[Opening PROVIDED RECORDS section]
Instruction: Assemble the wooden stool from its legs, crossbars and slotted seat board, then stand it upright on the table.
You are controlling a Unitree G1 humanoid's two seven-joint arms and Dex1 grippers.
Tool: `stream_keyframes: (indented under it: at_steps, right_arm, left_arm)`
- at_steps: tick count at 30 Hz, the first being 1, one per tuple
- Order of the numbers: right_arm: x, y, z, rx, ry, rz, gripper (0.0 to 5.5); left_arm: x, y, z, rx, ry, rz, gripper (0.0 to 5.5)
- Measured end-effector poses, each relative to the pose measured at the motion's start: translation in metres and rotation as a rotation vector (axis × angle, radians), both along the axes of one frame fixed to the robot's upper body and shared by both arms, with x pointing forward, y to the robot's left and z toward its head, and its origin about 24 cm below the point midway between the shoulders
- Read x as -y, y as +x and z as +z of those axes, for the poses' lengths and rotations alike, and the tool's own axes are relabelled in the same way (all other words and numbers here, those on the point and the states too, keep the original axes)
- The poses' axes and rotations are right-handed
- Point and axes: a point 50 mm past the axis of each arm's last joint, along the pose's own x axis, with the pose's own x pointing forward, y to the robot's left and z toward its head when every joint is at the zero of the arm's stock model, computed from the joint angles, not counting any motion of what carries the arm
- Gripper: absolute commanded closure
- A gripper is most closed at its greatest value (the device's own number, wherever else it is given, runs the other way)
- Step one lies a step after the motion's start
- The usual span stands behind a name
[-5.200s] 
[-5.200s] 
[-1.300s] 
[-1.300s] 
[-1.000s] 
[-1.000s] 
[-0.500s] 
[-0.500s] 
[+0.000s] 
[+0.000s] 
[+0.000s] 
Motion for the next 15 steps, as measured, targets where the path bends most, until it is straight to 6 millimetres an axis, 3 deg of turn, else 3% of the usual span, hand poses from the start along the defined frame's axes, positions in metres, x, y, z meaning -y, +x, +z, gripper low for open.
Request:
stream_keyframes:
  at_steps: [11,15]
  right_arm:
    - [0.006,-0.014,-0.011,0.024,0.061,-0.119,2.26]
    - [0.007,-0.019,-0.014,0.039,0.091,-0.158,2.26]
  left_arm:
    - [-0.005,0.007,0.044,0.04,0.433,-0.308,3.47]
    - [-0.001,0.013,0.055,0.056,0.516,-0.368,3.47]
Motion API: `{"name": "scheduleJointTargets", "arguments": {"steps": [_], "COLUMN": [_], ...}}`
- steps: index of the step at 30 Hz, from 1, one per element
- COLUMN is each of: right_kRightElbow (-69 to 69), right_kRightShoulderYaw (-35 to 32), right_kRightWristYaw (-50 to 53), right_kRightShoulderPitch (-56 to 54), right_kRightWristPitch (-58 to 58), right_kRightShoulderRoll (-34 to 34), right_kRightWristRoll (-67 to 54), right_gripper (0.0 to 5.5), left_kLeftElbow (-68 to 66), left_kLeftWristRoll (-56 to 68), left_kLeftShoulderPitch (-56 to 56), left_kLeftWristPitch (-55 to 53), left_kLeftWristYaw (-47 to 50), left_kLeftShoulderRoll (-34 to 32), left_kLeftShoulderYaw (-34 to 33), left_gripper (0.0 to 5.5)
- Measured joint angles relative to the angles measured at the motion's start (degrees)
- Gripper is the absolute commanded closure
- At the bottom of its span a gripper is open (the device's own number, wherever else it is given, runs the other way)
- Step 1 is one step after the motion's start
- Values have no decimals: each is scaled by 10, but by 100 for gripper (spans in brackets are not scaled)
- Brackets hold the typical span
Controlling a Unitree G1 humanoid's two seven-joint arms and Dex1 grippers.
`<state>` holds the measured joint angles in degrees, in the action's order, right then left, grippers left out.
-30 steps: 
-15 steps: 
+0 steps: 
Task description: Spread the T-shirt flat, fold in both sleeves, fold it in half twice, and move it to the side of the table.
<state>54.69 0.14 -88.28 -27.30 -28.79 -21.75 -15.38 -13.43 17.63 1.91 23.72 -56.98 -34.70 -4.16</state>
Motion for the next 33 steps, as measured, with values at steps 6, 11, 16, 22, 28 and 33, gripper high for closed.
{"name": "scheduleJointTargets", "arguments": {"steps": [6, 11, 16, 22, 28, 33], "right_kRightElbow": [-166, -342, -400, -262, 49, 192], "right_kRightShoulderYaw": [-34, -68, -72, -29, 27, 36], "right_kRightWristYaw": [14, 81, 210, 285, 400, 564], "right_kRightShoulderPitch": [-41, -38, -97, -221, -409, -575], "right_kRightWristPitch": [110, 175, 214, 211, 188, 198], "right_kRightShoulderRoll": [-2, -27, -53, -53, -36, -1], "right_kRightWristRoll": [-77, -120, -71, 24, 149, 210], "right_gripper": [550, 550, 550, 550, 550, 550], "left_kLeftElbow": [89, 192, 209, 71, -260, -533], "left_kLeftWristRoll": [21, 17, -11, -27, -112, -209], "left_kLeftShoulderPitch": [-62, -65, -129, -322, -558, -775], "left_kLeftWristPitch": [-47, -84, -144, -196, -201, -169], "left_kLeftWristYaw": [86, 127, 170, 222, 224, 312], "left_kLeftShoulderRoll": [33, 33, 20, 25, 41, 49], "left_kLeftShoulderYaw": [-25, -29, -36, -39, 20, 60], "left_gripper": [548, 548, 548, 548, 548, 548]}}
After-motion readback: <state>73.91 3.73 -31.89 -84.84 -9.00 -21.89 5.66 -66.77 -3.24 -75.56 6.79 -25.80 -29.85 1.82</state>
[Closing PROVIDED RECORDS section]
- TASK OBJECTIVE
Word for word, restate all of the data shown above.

- ANSWER SECTION
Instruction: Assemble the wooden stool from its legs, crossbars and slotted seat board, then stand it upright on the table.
You are controlling a Unitree G1 humanoid's two seven-joint arms and Dex1 grippers.
Tool: `stream_keyframes: (indented under it: at_steps, right_arm, left_arm)`
- at_steps: tick count at 30 Hz, the first being 1, one per tuple
- Order of the numbers: right_arm: x, y, z, rx, ry, rz, gripper (0.0 to 5.5); left_arm: x, y, z, rx, ry, rz, gripper (0.0 to 5.5)
- Measured end-effector poses, each relative to the pose measured at the motion's start: translation in metres and rotation as a rotation vector (axis × angle, radians), both along the axes of one frame fixed to the robot's upper body and shared by both arms, with x pointing forward, y to the robot's left and z toward its head, and its origin about 24 cm below the point midway between the shoulders
- Read x as -y, y as +x and z as +z of those axes, for the poses' lengths and rotations alike, and the tool's own axes are relabelled in the same way (all other words and numbers here, those on the point and the states too, keep the original axes)
- The poses' axes and rotations are right-handed
- Point and axes: a point 50 mm past the axis of each arm's last joint, along the pose's own x axis, with the pose's own x pointing forward, y to the robot's left and z toward its head when every joint is at the zero of the arm's stock model, computed from the joint angles, not counting any motion of what carries the arm
- Gripper: absolute commanded closure
- A gripper is most closed at its greatest value (the device's own number, wherever else it is given, runs the other way)
- Step one lies a step after the motion's start
- The usual span stands behind a name
[-5.200s] 
[-5.200s] 
[-1.300s] 
[-1.300s] 
[-1.000s] 
[-1.000s] 
[-0.500s] 
[-0.500s] 
[+0.000s] 
[+0.000s] 
[+0.000s] 
Motion for the next 15 steps, as measured, targets where the path bends most, until it is straight to 6 millimetres an axis, 3 deg of turn, else 3% of the usual span, hand poses from the start along the defined frame's axes, positions in metres, x, y, z meaning -y, +x, +z, gripper low for open.
Request:
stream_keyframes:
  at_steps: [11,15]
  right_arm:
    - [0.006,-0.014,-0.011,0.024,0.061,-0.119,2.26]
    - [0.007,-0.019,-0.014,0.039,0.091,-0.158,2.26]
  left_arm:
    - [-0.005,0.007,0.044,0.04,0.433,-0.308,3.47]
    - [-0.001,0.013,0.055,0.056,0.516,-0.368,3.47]
Motion API: `{"name": "scheduleJointTargets", "arguments": {"steps": [_], "COLUMN": [_], ...}}`
- steps: index of the step at 30 Hz, from 1, one per element
- COLUMN is each of: right_kRightElbow (-69 to 69), right_kRightShoulderYaw (-35 to 32), right_kRightWristYaw (-50 to 53), right_kRightShoulderPitch (-56 to 54), right_kRightWristPitch (-58 to 58), right_kRightShoulderRoll (-34 to 34), right_kRightWristRoll (-67 to 54), right_gripper (0.0 to 5.5), left_kLeftElbow (-68 to 66), left_kLeftWristRoll (-56 to 68), left_kLeftShoulderPitch (-56 to 56), left_kLeftWristPitch (-55 to 53), left_kLeftWristYaw (-47 to 50), left_kLeftShoulderRoll (-34 to 32), left_kLeftShoulderYaw (-34 to 33), left_gripper (0.0 to 5.5)
- Measured joint angles relative to the angles measured at the motion's start (degrees)
- Gripper is the absolute commanded closure
- At the bottom of its span a gripper is open (the device's own number, wherever else it is given, runs the other way)
- Step 1 is one step after the motion's start
- Values have no decimals: each is scaled by 10, but by 100 for gripper (spans in brackets are not scaled)
- Brackets hold the typical span
Controlling a Unitree G1 humanoid's two seven-joint arms and Dex1 grippers.
`<state>` holds the measured joint angles in degrees, in the action's order, right then left, grippers left out.
-30 steps: 
-15 steps: 
+0 steps: 
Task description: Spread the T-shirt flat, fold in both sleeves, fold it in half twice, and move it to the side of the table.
<state>54.69 0.14 -88.28 -27.30 -28.79 -21.75 -15.38 -13.43 17.63 1.91 23.72 -56.98 -34.70 -4.16</state>
Motion for the next 33 steps, as measured, with values at steps 6, 11, 16, 22, 28 and 33, gripper high for closed.
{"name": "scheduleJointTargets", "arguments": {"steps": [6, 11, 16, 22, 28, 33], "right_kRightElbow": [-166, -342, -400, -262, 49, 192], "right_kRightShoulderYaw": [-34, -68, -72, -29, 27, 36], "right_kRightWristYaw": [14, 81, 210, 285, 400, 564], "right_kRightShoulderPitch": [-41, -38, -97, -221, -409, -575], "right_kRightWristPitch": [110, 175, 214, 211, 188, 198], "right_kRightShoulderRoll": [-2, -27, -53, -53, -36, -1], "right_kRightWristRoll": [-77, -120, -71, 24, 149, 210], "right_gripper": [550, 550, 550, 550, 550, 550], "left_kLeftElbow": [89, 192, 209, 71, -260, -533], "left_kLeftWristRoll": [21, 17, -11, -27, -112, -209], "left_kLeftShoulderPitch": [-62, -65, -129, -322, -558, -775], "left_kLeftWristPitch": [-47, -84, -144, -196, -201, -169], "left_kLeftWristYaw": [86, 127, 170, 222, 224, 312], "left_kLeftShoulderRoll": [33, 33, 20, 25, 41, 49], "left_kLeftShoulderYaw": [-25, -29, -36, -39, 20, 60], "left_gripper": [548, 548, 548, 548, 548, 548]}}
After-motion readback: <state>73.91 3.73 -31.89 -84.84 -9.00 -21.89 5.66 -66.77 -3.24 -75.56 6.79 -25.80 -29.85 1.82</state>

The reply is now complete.